Task description: All lines in the records below with the word "green" must be returned.

Exercise data:
--- START ---

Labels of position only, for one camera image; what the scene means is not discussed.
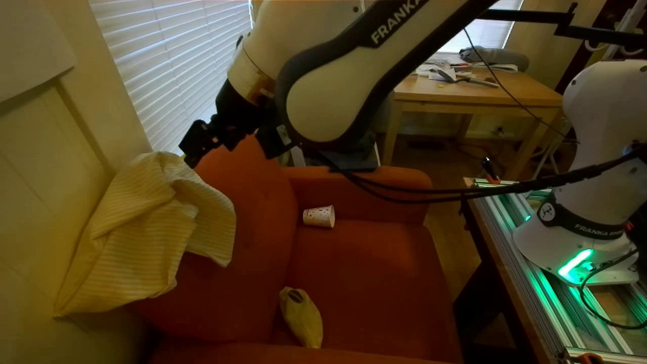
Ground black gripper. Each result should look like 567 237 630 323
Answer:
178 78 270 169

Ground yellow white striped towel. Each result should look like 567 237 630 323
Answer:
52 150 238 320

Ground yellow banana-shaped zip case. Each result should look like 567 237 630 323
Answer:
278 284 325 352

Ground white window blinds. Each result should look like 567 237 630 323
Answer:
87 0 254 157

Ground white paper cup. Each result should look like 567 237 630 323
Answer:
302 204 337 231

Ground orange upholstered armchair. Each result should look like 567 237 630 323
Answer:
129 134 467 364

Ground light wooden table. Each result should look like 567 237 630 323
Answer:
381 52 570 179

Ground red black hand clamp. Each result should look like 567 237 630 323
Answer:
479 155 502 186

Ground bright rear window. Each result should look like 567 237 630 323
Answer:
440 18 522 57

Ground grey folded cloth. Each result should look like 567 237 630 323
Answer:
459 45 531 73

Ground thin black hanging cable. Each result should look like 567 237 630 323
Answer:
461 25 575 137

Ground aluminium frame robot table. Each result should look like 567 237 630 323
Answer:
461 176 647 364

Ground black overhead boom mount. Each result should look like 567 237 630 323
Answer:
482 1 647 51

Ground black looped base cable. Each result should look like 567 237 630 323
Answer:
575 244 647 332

--- END ---
--- START ---

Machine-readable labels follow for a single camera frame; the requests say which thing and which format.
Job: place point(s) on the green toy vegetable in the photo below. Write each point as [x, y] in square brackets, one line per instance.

--- END ---
--- START ---

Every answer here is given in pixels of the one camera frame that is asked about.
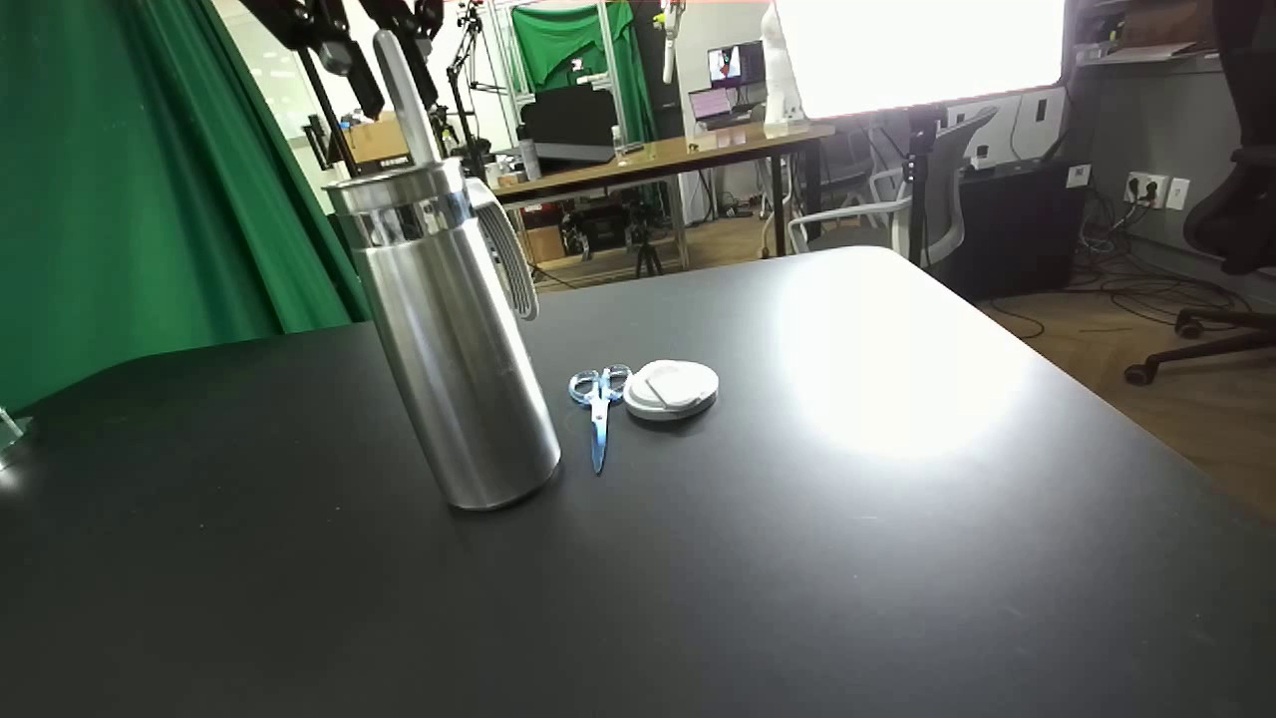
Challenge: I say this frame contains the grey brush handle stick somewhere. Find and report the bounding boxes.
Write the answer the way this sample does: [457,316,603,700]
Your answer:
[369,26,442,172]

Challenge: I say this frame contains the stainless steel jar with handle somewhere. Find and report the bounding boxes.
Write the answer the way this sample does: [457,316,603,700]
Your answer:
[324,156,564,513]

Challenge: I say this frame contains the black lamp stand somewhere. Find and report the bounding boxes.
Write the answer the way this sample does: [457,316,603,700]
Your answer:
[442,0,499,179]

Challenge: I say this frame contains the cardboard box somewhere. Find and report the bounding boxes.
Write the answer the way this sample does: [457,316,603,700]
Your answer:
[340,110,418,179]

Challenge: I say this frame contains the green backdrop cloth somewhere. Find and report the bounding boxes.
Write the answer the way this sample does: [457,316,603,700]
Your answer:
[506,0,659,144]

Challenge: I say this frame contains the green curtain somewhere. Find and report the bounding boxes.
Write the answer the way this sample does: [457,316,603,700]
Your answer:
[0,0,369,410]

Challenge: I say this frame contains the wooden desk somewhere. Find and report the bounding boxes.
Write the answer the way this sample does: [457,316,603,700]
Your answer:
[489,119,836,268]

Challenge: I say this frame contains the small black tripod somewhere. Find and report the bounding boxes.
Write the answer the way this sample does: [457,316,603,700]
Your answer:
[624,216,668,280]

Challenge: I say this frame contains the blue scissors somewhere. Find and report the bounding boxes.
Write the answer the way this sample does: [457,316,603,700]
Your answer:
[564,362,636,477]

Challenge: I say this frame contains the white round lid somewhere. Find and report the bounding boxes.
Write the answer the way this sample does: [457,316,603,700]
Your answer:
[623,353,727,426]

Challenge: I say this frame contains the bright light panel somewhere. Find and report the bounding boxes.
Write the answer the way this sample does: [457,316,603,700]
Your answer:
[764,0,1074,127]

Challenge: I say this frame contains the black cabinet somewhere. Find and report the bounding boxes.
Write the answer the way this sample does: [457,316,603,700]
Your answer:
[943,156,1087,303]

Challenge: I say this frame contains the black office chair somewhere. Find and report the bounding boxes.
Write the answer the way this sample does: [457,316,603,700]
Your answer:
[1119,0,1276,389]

--- END ---

Answer to this task:
Job: place point(s) on the green toy vegetable in the photo below. Write each point as [x, y] in square brackets, one line per instance.
Challenge: I say this frame contains the green backdrop cloth somewhere. Find and report the bounding boxes.
Challenge: I say this frame contains the green curtain somewhere. Find and report the bounding boxes.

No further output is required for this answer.